Annie’s stomach tightened. She lifted her head.

A well-dressed woman in her forties stood just inside the door with a little girl who couldn’t be more than six.

The child shifted from foot to foot, knees pressed together, face pinched in urgent misery.

The woman held a handbag that looked too expensive for the town—structured leather, polished hardware, the kind you bought in a department store in Nashville, not a small mountain shop.

“My daughter needs to use the restroom,” the woman said, tone pleasant, practiced. “I saw your lights on. Is there any way…?”

Annie hesitated only long enough to assess the child. The girl’s distress looked real.

“Of course,” Annie said, setting the book down. “Back through that door. First door on the right.”

“Thank you so much.” The woman’s smile flashed bright, but something about it stayed surface-level, like a mask worn too often. “Come on, sweetie.”

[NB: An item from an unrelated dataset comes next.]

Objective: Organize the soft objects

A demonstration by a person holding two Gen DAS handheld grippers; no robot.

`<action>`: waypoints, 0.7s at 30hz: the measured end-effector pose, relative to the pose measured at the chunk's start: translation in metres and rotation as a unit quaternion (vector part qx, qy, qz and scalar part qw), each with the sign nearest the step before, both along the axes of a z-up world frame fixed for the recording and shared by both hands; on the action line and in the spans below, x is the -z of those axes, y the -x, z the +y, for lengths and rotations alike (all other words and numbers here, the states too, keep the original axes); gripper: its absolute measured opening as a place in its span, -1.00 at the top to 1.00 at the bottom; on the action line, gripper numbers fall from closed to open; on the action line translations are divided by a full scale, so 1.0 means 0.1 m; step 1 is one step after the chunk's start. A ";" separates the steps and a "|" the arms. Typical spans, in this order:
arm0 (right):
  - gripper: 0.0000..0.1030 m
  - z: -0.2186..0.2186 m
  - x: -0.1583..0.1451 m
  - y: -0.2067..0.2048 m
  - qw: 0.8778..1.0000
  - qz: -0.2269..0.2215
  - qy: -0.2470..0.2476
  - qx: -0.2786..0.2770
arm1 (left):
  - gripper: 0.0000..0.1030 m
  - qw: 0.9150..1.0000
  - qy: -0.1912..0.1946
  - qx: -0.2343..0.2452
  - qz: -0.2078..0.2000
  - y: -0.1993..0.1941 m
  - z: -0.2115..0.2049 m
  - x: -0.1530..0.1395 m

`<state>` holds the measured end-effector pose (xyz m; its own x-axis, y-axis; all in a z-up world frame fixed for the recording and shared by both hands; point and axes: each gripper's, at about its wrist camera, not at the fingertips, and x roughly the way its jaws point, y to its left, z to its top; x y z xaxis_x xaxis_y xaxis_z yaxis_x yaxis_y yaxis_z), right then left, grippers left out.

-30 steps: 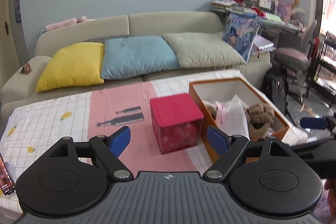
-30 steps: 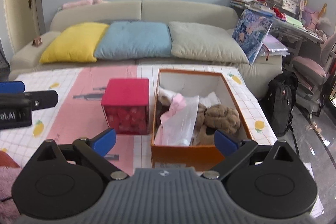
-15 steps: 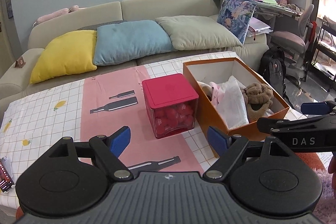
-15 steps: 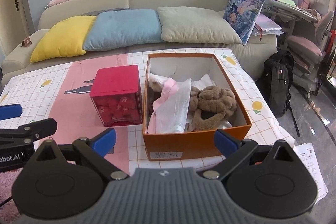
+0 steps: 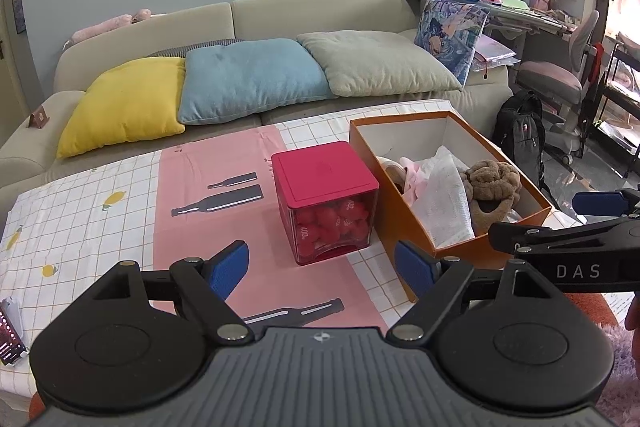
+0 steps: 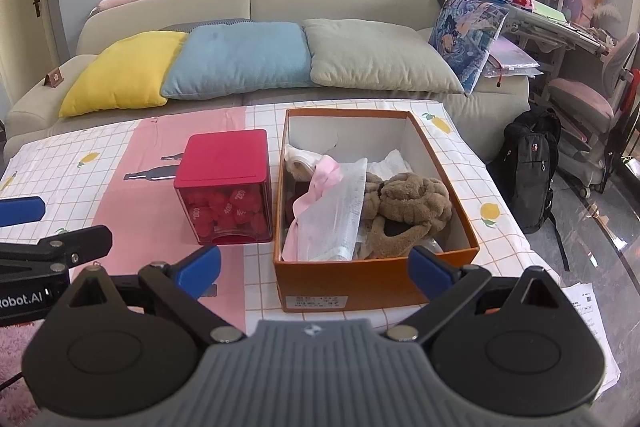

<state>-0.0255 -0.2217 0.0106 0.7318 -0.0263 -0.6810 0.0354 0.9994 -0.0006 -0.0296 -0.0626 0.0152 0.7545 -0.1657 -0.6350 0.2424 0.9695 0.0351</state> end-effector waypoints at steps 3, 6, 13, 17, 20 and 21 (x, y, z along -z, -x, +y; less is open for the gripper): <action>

Annie watched them disappear down the short hall. Then she looked at the front windows again.

Jack stood outside somewhere—he had to. He wouldn’t leave her alone. Not after last night. Not after Eric.

She went back to the box, but the woman’s presence lingered in Annie’s peripheral awareness like an itch.

She tried to ignore it and let her hands keep moving.

Pages, covers, spines. She checked a slim journal with blank vellum pages and found nothing.

She opened a cracked poetry collection and shook it gently. Nothing fell out.

Routine steadied her.

Then the hall creaked. Footsteps approached.

The woman emerged with her daughter, who looked relieved enough to float.

“Thank you again,” the woman said. She didn’t head for the door. She lingered, eyes sweeping the shop—not the way a customer admired antiques, but the way an auditor assessed inventory. Her gaze paused on the boxes. On Annie’s laptop. On the open ledger where Annie tracked purchases.

Annie’s pulse ticked faster.

“I hope you don’t mind me asking,” the woman added, “but are you the owner? This shop is adorable.”

“Yes.” Annie kept her expression friendly. Neutral. “Annie Whitaker.”

She extended her hand. The woman clasped it—and squeezed with confidence that didn’t match the damsel-in-distress tone from a moment ago. Her grip felt practiced. Firm. Steady.

“Sarah Mitchell,” the woman said. “And this is Emma.”

“Nice to meet you,” Annie said, releasing the handshake.

Sarah’s gaze landed on the disarray—overturned furniture, scattered papers, the displaced display case. “I heard you had quite an ordeal last night. A break-in, or something?”